MATERIAL SHOWN Start Marker

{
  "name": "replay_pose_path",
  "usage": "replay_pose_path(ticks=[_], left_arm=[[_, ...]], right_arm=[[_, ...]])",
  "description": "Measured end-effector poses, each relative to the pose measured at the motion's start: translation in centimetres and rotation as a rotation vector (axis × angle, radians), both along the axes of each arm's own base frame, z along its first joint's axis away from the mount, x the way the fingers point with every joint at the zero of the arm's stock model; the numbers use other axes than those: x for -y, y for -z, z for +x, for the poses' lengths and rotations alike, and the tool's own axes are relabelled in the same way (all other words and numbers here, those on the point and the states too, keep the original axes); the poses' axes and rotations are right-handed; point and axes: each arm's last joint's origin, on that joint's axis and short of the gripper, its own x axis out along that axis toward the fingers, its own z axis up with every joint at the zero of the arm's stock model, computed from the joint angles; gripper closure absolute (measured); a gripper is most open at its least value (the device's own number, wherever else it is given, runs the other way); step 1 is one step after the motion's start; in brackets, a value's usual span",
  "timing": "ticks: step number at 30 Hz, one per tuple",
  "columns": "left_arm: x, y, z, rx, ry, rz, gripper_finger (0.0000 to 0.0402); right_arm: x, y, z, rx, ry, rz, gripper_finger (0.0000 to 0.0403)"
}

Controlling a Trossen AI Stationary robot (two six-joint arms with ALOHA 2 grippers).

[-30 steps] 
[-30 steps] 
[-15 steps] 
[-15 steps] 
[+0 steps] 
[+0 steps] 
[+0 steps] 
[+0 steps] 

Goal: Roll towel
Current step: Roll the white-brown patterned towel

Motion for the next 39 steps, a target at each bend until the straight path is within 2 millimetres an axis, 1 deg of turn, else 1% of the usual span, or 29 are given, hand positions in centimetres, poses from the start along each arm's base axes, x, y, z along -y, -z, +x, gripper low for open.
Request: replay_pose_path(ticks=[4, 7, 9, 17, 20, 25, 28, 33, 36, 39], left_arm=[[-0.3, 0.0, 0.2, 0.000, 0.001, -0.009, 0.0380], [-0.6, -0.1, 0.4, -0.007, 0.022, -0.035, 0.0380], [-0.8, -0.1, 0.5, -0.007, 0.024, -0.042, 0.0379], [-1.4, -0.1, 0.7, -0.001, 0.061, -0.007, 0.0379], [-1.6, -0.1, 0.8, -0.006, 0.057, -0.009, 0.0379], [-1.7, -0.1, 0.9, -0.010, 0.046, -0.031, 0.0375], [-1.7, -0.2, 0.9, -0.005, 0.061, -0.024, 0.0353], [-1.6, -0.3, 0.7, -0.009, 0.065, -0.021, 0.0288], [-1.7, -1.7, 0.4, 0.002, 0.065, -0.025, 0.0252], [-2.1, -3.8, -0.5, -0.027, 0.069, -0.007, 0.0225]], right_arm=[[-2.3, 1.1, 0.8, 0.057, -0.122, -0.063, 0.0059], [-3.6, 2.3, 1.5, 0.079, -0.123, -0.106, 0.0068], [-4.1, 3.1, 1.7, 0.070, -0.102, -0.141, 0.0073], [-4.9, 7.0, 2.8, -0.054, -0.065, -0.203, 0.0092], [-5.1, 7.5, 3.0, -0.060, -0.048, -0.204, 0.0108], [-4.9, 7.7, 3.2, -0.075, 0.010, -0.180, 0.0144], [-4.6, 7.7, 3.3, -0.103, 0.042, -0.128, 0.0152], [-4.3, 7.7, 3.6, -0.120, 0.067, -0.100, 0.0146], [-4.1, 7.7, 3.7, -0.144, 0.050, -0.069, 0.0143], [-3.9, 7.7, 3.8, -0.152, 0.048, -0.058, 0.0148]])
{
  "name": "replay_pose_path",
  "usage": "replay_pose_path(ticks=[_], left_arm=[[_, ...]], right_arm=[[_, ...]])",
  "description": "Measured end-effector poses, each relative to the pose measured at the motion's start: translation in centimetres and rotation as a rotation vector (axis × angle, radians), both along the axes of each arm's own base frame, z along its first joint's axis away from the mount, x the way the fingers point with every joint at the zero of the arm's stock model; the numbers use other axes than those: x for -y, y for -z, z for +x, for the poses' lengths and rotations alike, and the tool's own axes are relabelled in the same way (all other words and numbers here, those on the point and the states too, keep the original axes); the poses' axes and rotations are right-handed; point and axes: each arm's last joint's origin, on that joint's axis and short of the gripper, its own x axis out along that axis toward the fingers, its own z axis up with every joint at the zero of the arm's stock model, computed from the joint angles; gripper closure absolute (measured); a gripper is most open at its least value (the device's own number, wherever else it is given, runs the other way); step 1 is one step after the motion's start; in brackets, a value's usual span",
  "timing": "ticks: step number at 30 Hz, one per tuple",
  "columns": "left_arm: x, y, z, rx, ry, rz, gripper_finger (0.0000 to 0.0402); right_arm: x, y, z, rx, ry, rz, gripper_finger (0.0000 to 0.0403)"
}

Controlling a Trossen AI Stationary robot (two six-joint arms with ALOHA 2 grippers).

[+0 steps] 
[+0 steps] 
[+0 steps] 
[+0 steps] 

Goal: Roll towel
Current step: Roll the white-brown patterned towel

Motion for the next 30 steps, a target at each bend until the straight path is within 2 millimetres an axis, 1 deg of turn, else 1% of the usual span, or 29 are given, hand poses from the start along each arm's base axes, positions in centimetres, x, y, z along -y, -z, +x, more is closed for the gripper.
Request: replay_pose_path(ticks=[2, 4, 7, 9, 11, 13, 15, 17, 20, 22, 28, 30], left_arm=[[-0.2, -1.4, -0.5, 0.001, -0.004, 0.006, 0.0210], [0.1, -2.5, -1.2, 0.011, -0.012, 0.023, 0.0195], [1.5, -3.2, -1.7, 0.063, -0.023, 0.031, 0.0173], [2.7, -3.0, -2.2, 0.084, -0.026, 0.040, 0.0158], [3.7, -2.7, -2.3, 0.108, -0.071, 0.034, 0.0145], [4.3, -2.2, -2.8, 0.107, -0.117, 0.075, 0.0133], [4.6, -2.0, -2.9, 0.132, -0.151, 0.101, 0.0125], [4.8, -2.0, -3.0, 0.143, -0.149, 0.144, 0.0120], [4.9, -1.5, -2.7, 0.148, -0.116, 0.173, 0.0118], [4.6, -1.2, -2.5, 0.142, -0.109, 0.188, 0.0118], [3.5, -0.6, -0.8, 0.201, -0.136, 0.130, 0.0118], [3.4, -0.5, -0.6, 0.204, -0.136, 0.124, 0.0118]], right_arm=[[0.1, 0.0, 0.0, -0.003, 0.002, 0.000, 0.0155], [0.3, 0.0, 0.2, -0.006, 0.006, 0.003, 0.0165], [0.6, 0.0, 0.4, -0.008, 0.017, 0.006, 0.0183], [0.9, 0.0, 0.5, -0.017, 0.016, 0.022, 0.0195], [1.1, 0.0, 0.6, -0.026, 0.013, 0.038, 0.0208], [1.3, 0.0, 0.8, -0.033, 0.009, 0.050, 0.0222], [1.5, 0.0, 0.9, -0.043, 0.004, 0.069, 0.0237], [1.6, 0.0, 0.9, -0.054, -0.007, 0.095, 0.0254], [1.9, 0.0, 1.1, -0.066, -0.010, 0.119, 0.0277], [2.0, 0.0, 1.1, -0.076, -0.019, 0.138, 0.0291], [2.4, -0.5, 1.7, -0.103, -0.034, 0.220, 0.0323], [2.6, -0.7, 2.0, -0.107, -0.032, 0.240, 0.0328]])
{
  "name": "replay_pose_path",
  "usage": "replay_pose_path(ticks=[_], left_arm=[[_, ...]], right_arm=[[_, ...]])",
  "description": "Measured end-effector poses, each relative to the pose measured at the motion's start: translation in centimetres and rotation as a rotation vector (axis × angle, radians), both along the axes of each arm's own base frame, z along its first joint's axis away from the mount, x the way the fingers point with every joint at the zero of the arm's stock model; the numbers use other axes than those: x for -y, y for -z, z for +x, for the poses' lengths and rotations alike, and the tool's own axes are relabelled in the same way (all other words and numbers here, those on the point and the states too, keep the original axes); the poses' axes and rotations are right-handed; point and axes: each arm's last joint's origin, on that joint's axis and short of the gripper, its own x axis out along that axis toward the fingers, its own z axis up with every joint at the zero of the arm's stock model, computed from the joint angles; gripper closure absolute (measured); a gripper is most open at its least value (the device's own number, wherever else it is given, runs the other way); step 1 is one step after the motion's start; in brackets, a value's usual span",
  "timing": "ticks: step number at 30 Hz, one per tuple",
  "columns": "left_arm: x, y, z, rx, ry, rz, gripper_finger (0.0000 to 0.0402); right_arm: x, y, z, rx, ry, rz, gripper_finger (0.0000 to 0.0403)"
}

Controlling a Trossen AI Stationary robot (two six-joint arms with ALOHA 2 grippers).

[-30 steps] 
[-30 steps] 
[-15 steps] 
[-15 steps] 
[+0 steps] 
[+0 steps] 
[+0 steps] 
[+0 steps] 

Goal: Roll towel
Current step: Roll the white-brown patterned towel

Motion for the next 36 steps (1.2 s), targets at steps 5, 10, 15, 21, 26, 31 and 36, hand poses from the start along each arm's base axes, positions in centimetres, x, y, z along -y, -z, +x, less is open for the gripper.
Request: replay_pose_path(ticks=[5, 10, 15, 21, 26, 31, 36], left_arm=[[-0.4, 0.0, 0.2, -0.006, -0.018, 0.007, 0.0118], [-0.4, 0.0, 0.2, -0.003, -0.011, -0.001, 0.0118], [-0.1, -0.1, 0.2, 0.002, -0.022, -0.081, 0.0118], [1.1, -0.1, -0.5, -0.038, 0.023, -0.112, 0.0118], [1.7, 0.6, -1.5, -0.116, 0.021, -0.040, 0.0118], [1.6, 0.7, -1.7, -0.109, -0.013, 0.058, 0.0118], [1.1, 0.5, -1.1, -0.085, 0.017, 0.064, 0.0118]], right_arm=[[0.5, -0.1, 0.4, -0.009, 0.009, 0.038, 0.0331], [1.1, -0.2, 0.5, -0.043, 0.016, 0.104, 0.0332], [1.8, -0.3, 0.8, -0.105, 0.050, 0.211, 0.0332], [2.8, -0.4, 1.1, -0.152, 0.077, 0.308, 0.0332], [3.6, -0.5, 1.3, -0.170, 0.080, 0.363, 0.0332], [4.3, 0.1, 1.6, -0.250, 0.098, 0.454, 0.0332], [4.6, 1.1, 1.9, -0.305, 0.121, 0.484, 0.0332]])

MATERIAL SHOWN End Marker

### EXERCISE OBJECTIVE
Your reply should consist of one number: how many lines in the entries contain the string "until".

### RESULT OF THE TASK
2